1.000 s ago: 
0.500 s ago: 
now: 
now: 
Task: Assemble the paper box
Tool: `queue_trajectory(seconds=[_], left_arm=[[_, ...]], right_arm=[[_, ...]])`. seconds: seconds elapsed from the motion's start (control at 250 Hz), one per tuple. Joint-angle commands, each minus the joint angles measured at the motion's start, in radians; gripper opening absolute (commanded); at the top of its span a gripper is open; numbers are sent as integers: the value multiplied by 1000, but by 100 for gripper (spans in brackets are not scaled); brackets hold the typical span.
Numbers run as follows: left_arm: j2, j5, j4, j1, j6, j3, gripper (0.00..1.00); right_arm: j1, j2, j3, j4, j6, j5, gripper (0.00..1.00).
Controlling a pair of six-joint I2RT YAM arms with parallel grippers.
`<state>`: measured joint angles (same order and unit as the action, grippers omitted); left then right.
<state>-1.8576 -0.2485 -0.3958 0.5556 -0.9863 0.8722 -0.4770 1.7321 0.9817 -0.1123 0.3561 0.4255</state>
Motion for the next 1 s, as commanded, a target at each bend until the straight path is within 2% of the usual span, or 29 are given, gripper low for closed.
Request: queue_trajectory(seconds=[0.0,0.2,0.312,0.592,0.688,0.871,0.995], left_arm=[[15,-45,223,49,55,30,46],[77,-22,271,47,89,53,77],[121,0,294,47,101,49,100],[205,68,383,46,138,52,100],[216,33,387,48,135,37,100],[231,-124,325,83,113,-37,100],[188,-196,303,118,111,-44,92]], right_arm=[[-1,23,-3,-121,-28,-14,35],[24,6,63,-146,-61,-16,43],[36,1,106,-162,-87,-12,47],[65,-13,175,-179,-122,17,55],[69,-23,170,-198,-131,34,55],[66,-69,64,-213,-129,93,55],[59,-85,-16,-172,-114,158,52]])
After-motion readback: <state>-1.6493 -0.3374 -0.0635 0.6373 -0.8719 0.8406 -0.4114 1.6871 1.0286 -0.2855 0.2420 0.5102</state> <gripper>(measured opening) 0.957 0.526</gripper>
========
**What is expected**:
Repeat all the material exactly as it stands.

**Expected answer**:
1.000 s ago: 
0.500 s ago: 
now: 
now: 
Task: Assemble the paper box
Tool: `queue_trajectory(seconds=[_], left_arm=[[_, ...]], right_arm=[[_, ...]])`. seconds: seconds elapsed from the motion's start (control at 250 Hz), one per tuple. Joint-angle commands, each minus the joint angles measured at the motion's start, in radians; gripper opening absolute (commanded); at the top of its span a gripper is open; numbers are sent as integers: the value multiplied by 1000, but by 100 for gripper (spans in brackets are not scaled); brackets hold the typical span.
Numbers run as follows: left_arm: j2, j5, j4, j1, j6, j3, gripper (0.00..1.00); right_arm: j1, j2, j3, j4, j6, j5, gripper (0.00..1.00).
Controlling a pair of six-joint I2RT YAM arms with parallel grippers.
`<state>`: measured joint angles (same order and unit as the action, grippers omitted); left then right.
<state>-1.8576 -0.2485 -0.3958 0.5556 -0.9863 0.8722 -0.4770 1.7321 0.9817 -0.1123 0.3561 0.4255</state>
Motion for the next 1 s, as commanded, a target at each bend until the straight path is within 2% of the usual span, or 29 are given, gripper low for closed.
Request: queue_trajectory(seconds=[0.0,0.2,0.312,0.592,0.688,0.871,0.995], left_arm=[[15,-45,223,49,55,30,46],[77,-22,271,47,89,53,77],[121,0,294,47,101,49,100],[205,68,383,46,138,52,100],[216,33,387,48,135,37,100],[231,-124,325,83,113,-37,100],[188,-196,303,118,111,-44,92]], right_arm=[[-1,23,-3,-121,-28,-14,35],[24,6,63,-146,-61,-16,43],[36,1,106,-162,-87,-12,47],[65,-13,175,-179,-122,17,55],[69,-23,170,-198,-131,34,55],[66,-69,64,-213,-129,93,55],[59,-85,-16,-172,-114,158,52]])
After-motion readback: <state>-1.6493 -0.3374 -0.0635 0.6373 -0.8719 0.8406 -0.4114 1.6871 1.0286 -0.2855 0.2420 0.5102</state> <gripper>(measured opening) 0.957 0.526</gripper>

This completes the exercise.